ロビンはふっとばされ木に叩きつけられる。その衝撃で木が折れる。
「あれ?呆気ねえな、これを使う必要もなかったか。」
「もう少し楽しめると思ったが……残念だ。」
男はロビンに近づきトドメを刺そうとする。
「死ね。」
拳がロビン向かって振り下ろされる。
「ロビンいるの?」
「…!」
男は声に反応して拳を止める。
「仲間か、運が良かったな。次会うときは必ず殺す。覚えておけ。」
「まあ、お前が八岐大蛇に殺されなかったらの話だが……」
男は暗闇へと消えていった。

「ロビンいる?ロビ…、ロビン?!」
アリスが重症を負ったロビンを見つける。
「大丈夫なの?ねえ?」
ロビンは返事をしない。
「この感じ…気を失ってる。それに出血も酷い。早く治療しないとロビンが……」
アリスは鞄から医療箱を取り出すと、止血を行い傷口にテーピングをする。
「後は肋骨が折れてる可能性があるわね。治療魔法……効くといいけど。」
アリスは通信機を取り出す。それと同時にロビンに治療魔法をかける。
「凛!聞こえる?」
「アリスさん!どうしたんですか?」
「ロビンが重症を負ったの。凛は本部に戻って状況を伝えるのを、琉にはロビンを運ぶのを手伝って欲しいの。」
「わかった。すぐそっちに行く。何か目印になるものは?」
「私が今治療魔法を使ってるから、微々たる量だけど魔力を感じる場所に来てほしいの。」
琉は意識を集中させる。西側に微かだが魔力を感じた。
「君たちの場所がわかったかもしれない。すぐに向かう。」
琉は凛から離れてアリスたちのもとに向かう。凛は山を下りながら通信機を使い、団長に連絡を入れる。

日本支部……
「ツーツー」
「はい、アーロンドです。」
「団長さん。
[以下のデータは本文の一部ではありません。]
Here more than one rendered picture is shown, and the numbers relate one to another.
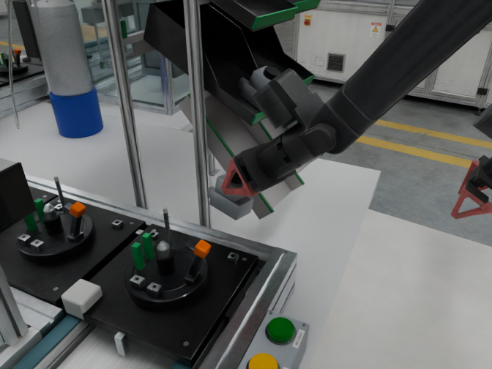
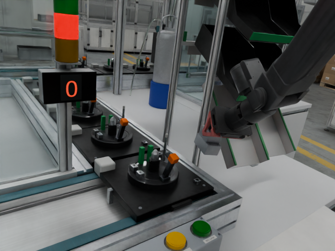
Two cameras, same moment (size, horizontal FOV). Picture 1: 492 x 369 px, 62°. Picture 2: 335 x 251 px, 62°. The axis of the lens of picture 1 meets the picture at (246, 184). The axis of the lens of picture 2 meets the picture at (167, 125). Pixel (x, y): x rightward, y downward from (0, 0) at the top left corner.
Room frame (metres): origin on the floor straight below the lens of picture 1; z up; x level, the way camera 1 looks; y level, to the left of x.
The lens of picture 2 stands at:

すぐに治療の準備はできますか?」
「……ロビン君が負傷したのてすか?」
「はいそうです。でもなんでそれを?」
「先程、ロビン君から連絡があった際、不自然に通信が切れたのですよ。もしかしたらと思いましたが……」
「すぐに治療の準備に取りかかります。あなたも厳重な警戒を怠らないよう、気をつけることですよ。」
「はい!」
「ツーツー」
アーロンドは屋敷に入り、事情を説明する。
「ロビンが重症?!何があったの?!」
「それは本人の口から聞くしかありません。」
美桜の質問にアーロンドは首を横に振る。屋敷のドアが開き、凛が戻ってくる。
「ハァ、ハァ。」
顔を赤くして呼吸を整えている。かなり急いでいたようだ。
「アリスさんと琉さんがロビンさんを連れて帰って来ました。」
外からアリスたちが帰って来る。ロビンの意識は未だに戻る気配がない。
「容態は?」
「止血はできましたが、おそらく肋骨が数本折れているかと。」
「治療の準備はできています。こちらへ。」
アリスたちはアーロンドについていき、治療室へと向かう。

出雲市内……
出雲市内には大量の魔獣と戦った痕跡が残っていた。
「ふう、かなりの数だ。しかしこうしてまた4人揃うことになるとはね。」
「それはこっちの台詞だ。」
「しかしまあ、再開にしてはかなり環境が劣悪みたいだけど?」
「それは今の僕たちには関係ない。僕たちが揃えば、敵などいないからな!」
春蘭、純連、疾風、樫茂は互いに背中を預けている。
「この4人でもう一度戦えることになるとはな。」
「そのおかげで魔獣は一掃できた。」
「1人でも余裕な気がしたのは俺だけか?」
「全員考えは同じだと思うよ。」
((((このくらいなら1人で十分だ。))))
4人は同じことを心の中で口にする。
「しかし、なんで魔獣共は突然市内に現れたんだ?」
純連が魔獣の死体を漁る。
「みんな、これを見て。」
純連が何かを見つけたようだ。
「これ、なんだと思う?」
「紐か?」
「縄?」
「これは、封印の紐?」
「そう。なんでこいつが持ってるの……」
純連は疑問に思う。
「待てよ……この紐はは"何を封印していた"んだ?」
春蘭の言葉に3人の中に嫌な予感が込み上げてくる。
「おい、怖いことゆうなよ。」
ドオォーーン!
山のほうから凄まじい爆音が聞こえた。振り返ると立ち昇る煙の中に巨大な蛇の姿が見えた。